** TASK STATEMENT **
Restate, in full and unchanged, the entries that follow, but not their pictures.

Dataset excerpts
____________

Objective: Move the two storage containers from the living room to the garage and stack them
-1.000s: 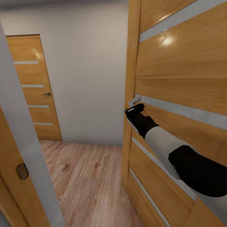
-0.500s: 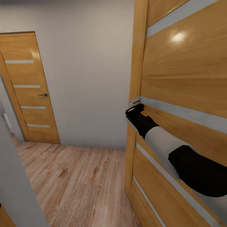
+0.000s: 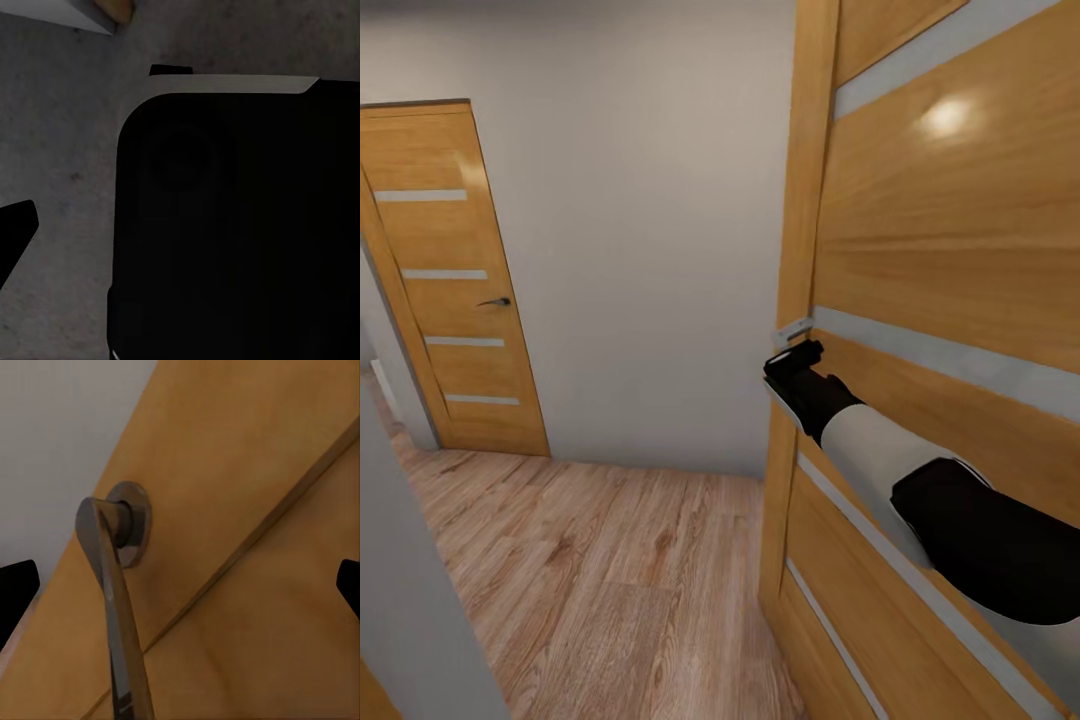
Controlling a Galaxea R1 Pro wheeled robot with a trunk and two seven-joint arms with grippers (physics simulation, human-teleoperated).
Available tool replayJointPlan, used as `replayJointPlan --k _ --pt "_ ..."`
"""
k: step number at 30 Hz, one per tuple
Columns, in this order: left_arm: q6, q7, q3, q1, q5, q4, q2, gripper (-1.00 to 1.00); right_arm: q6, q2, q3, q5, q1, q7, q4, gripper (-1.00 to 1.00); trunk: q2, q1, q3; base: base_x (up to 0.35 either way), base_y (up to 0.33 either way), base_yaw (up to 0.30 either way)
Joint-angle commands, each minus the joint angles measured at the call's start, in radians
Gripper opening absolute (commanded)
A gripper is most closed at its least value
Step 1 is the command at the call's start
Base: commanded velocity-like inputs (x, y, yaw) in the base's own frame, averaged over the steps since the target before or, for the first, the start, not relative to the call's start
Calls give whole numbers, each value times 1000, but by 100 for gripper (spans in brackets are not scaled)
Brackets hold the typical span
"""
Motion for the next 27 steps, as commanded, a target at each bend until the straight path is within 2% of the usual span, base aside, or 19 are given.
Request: replayJointPlan --k 1,7,11,16,24,27 --pt "-2 1 -1 0 8 -1 0 100 8 0 0 -1 -1 -5 2 100 -1 0 -1 0 0 0" --pt "-2 1 -1 0 8 -1 0 100 3 -1 -2 -16 -1 -5 4 100 -1 0 -1 0 0 0" --pt "-2 1 -1 0 8 -1 0 100 -4 -50 -1 -65 -1 -5 4 100 -1 0 -1 0 0 0" --pt "-2 1 -2 0 8 -1 0 100 -12 -87 -1 -90 -1 -5 5 100 -1 0 -1 0 0 0" --pt "-2 1 -1 0 8 -1 0 100 -14 -96 -1 -93 -1 -5 5 100 -1 0 -1 0 0 0" --pt "-2 1 -1 0 8 -1 0 100 -14 -108 -1 -93 -1 -5 4 100 -1 0 -1 0 0 0"
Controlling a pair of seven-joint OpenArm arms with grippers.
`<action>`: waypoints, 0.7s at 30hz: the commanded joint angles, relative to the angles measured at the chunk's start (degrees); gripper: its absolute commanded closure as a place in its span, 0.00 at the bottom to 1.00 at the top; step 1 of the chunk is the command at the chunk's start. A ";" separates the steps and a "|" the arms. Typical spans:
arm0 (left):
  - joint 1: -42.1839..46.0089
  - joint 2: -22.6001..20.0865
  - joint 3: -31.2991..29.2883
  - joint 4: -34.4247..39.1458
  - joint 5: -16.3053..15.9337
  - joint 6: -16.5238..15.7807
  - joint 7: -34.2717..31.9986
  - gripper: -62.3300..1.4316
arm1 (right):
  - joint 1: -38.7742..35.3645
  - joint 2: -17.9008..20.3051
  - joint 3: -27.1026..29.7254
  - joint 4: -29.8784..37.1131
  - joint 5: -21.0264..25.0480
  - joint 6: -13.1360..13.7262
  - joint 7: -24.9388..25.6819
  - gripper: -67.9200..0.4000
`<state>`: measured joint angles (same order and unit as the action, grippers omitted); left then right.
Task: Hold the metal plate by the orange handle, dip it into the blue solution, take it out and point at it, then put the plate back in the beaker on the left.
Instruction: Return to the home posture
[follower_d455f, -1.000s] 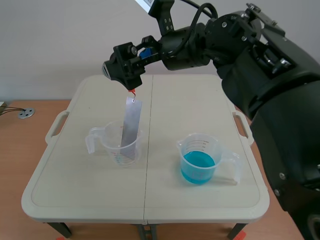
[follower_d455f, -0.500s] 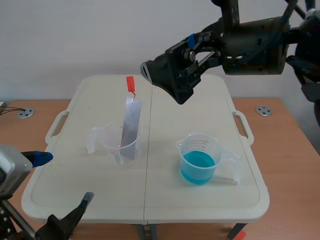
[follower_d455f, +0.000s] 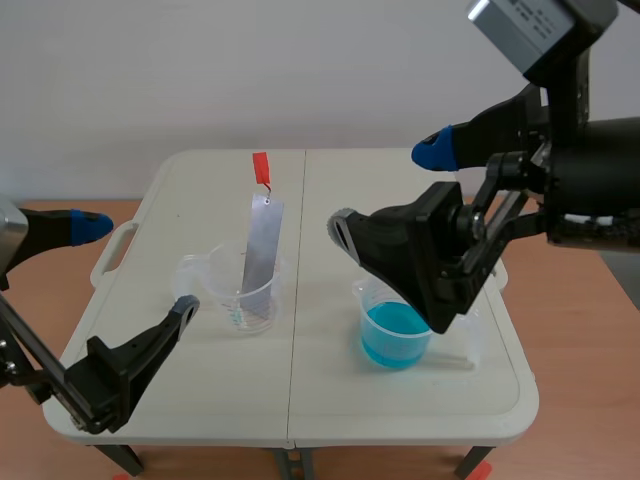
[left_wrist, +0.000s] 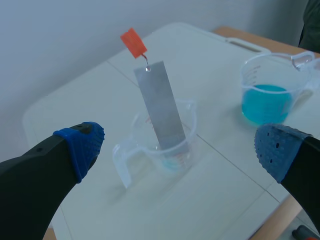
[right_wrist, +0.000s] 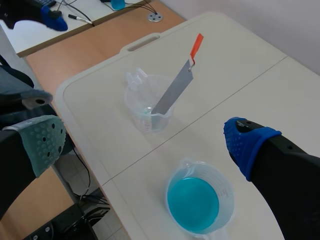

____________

** FINISHED EXERCISE **
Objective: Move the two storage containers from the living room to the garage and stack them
-1.000s: 
-0.500s: 
+0.000s: 
Controlling a Galaxea R1 Pro wheeled robot with a trunk and two seven-joint arms with grippers (physics simulation, human-teleoperated).
Available tool replayJointPlan, used as `replayJointPlan --k _ --pt "_ ..."`
"""
k: step number at 30 Hz, one per tuple
Columns, in this order: left_arm: q6, q7, q3, q1, q5, q4, q2, gripper (-1.00 to 1.00); right_arm: q6, q2, q3, q5, q1, q7, q4, gripper (-1.00 to 1.00); trunk: q2, q1, q3; base: base_x (up to 0.35 either way), base_y (up to 0.33 either way), base_yaw (up to 0.30 either way)
Joint-angle commands, each minus the joint angles measured at the call's start, in radians
Gripper opening absolute (commanded)
A gripper is most closed at its least value
Step 1 is the command at the call's start
Base: commanded velocity-like inputs (x, y, yaw) in the base's own frame, averaged over the steps since the target before or, for the first, the start, not relative to the call's start
Calls give whole numbers, each value times 1000, but by 100 for gripper (spans in brackets are not scaled)
Brackets hold the typical span
"""
Motion for the next 27 steps, as commanded, a target at each bend until the straight path is within 2% of the usual span, base aside, or 19 are given.
Request: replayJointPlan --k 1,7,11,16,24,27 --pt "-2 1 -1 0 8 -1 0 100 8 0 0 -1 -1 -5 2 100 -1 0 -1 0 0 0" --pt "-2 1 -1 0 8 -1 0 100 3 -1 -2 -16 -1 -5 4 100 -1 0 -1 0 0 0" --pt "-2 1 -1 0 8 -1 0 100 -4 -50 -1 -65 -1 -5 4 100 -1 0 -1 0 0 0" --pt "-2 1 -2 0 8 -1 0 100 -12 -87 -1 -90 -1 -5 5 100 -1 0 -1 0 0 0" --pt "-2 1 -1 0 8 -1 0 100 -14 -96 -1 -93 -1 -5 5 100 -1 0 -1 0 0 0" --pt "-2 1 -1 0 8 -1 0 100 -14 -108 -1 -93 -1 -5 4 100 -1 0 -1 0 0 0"
Controlling a pair of seven-joint OpenArm arms with grippers.
`<action>`: waypoints, 0.7s at 30hz: the commanded joint angles, relative to the angles measured at the chunk's start (degrees); gripper: its absolute commanded closure as a place in its span, 0.00 at the bottom to 1.00 at the top; step 1 of the chunk is the command at the chunk's start. A ";" separates the steps and a "|" the arms. Typical spans:
arm0 (left):
  - joint 1: -42.1839..46.0089
  - joint 2: -22.6001..20.0865
  - joint 3: -31.2991..29.2883
  - joint 4: -34.4247..39.1458
  - joint 5: -16.3053..15.9337
  - joint 6: -16.5238..15.7807
  - joint 7: -34.2717..31.9986
  - gripper: -62.3300..1.4316
arm1 (right):
  - joint 1: -38.7742..35.3645
  - joint 2: -17.9008..20.3051
  - joint 3: -27.1026..29.7254
  - joint 4: -29.8784..37.1131
  - joint 5: -21.0264..25.0480
  - joint 6: -13.1360..13.7262
  - joint 7: -24.9388..25.6819
  - gripper: -67.9200..0.4000
`<state>`: measured joint angles (same order and unit as the action, grippers omitted); left then right.
Task: Hold the metal plate by the orange handle, dip it into the blue solution, take it out and point at it, then put the plate back in the beaker on the left.
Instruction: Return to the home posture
[follower_d455f, -1.000s] 
[follower_d455f, -0.500s] 
[follower_d455f, +0.000s] 
[left_wrist, +0.000s] 
[right_wrist, +0.000s] 

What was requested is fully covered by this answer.